Search the material for "wall" and show all lines that contain it.

Given entries Start Marker

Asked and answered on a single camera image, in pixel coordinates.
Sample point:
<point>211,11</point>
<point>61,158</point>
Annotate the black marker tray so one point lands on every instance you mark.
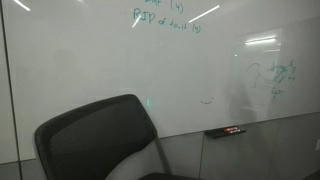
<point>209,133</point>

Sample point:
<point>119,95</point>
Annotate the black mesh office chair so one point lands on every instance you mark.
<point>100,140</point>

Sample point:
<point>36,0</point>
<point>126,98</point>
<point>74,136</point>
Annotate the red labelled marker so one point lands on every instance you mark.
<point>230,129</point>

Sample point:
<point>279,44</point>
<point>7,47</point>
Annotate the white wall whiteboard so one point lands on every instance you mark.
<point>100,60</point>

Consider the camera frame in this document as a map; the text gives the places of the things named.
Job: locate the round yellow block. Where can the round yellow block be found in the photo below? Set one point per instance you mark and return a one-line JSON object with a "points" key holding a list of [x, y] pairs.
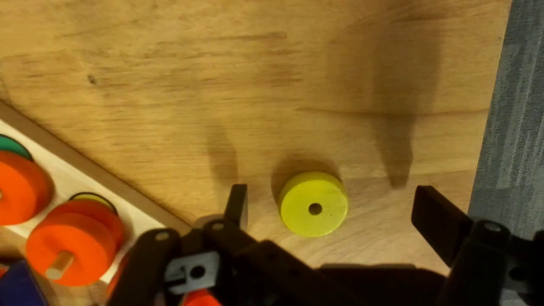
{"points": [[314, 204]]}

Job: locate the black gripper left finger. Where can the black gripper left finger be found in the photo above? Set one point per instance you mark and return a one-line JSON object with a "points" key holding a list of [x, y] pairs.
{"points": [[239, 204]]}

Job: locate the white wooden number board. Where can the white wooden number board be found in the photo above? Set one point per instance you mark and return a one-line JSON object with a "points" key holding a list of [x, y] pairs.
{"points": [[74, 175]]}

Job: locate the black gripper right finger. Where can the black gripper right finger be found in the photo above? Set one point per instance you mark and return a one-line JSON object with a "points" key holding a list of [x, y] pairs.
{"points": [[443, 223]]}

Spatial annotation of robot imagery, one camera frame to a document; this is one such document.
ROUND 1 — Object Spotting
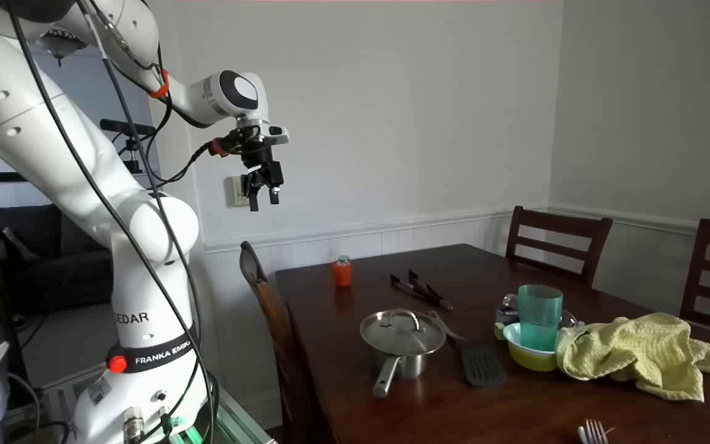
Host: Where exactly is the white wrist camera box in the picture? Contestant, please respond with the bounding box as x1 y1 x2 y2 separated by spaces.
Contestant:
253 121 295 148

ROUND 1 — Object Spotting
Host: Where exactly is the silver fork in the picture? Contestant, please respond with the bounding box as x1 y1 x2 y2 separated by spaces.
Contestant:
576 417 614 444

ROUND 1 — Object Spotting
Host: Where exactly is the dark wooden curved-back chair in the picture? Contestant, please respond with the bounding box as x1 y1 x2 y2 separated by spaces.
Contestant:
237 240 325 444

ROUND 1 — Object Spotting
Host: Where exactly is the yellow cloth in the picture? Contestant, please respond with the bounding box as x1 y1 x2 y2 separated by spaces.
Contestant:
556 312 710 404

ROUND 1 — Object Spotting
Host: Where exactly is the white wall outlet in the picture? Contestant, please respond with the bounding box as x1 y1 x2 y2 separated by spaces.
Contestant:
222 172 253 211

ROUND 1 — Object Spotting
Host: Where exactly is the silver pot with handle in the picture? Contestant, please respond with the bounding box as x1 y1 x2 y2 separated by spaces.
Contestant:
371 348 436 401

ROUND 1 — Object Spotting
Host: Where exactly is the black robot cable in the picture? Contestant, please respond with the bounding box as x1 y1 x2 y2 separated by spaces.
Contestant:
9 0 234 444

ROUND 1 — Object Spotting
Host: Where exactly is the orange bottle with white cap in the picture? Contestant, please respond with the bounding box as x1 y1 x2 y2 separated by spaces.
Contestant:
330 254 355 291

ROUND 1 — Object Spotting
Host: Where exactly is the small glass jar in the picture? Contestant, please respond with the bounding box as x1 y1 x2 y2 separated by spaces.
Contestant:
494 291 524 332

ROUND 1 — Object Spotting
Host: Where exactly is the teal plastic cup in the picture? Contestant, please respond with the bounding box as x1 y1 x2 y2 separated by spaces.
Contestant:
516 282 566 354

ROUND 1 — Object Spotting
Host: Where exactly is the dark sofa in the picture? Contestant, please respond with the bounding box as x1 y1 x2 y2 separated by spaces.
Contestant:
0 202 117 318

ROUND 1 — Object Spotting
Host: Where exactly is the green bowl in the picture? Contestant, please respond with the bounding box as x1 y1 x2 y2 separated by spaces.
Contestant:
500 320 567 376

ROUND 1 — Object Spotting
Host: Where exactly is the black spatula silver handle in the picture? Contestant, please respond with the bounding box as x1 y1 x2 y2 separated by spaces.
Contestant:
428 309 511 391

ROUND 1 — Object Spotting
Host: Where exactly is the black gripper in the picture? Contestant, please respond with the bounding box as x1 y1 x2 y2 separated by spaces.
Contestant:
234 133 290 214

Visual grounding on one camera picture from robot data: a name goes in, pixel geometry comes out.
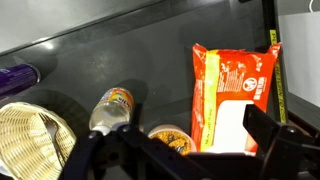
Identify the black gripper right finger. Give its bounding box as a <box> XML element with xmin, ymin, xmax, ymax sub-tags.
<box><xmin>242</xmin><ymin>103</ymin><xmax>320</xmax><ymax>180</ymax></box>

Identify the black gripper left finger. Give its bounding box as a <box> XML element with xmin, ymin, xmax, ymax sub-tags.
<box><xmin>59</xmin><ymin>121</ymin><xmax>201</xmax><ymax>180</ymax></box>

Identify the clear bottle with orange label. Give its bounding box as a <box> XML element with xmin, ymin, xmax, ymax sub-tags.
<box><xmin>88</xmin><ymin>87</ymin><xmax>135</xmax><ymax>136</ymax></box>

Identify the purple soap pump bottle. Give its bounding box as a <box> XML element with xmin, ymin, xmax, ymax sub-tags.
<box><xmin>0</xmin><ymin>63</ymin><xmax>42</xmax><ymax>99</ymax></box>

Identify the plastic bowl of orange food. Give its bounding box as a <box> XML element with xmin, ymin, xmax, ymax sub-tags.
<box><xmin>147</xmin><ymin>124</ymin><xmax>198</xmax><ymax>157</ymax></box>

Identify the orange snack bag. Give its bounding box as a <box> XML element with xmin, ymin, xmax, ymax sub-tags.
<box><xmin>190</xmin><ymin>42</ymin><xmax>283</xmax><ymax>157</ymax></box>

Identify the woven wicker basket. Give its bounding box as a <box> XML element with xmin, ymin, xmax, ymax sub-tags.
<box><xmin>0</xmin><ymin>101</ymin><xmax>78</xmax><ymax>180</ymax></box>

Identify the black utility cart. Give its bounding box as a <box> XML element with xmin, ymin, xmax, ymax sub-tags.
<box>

Given entries End Marker

_Task response:_
Annotate the white wall whiteboard so one point lands on every instance you mark.
Host: Where exactly is the white wall outlet in the picture? Contestant, please respond with the bounding box as x1 y1 x2 y2 separated by spaces.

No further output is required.